START Dataset section

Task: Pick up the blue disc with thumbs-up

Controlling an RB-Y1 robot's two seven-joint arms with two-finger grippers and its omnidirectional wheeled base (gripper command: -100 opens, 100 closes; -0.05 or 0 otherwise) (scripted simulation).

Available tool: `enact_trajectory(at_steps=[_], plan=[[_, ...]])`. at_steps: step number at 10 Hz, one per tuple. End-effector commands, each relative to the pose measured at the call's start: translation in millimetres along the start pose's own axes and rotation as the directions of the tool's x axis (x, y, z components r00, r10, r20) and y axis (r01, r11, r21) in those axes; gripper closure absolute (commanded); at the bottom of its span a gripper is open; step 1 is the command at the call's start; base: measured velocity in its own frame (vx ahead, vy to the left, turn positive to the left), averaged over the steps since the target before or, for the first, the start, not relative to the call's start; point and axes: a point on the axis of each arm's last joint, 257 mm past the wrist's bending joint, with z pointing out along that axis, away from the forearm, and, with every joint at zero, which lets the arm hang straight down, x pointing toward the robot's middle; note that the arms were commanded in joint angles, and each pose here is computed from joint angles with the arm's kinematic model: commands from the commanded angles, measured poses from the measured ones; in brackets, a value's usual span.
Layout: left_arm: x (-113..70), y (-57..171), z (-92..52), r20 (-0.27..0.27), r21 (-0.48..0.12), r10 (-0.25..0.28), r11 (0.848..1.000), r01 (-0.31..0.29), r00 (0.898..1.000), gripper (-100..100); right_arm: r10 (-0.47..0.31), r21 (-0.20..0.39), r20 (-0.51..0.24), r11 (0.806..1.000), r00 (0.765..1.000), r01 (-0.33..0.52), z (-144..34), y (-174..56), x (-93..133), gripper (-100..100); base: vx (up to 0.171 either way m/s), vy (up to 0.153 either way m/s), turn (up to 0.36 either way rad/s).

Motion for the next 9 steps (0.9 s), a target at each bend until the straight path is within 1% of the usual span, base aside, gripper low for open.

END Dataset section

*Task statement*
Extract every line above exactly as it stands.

*Worked solution*
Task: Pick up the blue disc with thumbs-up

Controlling an RB-Y1 robot's two seven-joint arms with two-finger grippers and its omnidirectional wheeled base (gripper command: -100 opens, 100 closes; -0.05 or 0 otherwise) (scripted simulation).

Available tool: `enact_trajectory(at_steps=[_], plan=[[_, ...]])`. at_steps: step number at 10 Hz, one per tuple. End-effector commands, each relative to the pose measured at the call's start: translation in millimetres along the start pose's own axes and rotation as the directions of the tool's x axis (x, y, z components r00, r10, r20) and y axis (r01, r11, r21) in those axes; gripper closure absolute (commanded); at the bottom of its span a gripper is open; step 1 is the command at the call's start; base: measured velocity in its own frame (vx ahead, vy to the left, turn positive to the left), averaged over the steps since the target before or, for the first, the start, not relative to the call's start; point and axes: a point on the axis of each arm's last joint, 257 mm past the wrist's bending joint, with z pointing out along that axis, away from the forearm, and, with every joint at zero, which lets the arm hang straight down, x pointing toward the robot's middle; note that the arms were commanded in joint angles, and each pose here is computed from joint angles with the arm's kinematic model: commands from the commanded angles, measured poses from the measured ones; in brackets, a value's usual span.
Layout: left_arm: x (-113..70), y (-57..171), z (-92..52), r20 (-0.27..0.27), r21 (-0.48..0.12), r10 (-0.25..0.28), r11 (0.848..1.000), r01 (-0.31..0.29), r00 (0.898..1.000), gripper (-100..100); right_arm: r10 (-0.47..0.31), r21 (-0.20..0.39), r20 (-0.51..0.24), r11 (0.806..1.000), r00 (0.765..1.000), r01 (-0.33..0.52), z (-144..34), y (-174..56), x (-93..133), gripper (-100..100); base: vx (up to 0.171 either way m/s), vy (up to 0.153 either way m/s), turn (up to 0.36 either way rad/s).

Motion for the next 9 steps (0.9 s), a target at each bend until the straight path is within 1% of the usual span, base aside, gripper low for open.

This exercise requires no further output.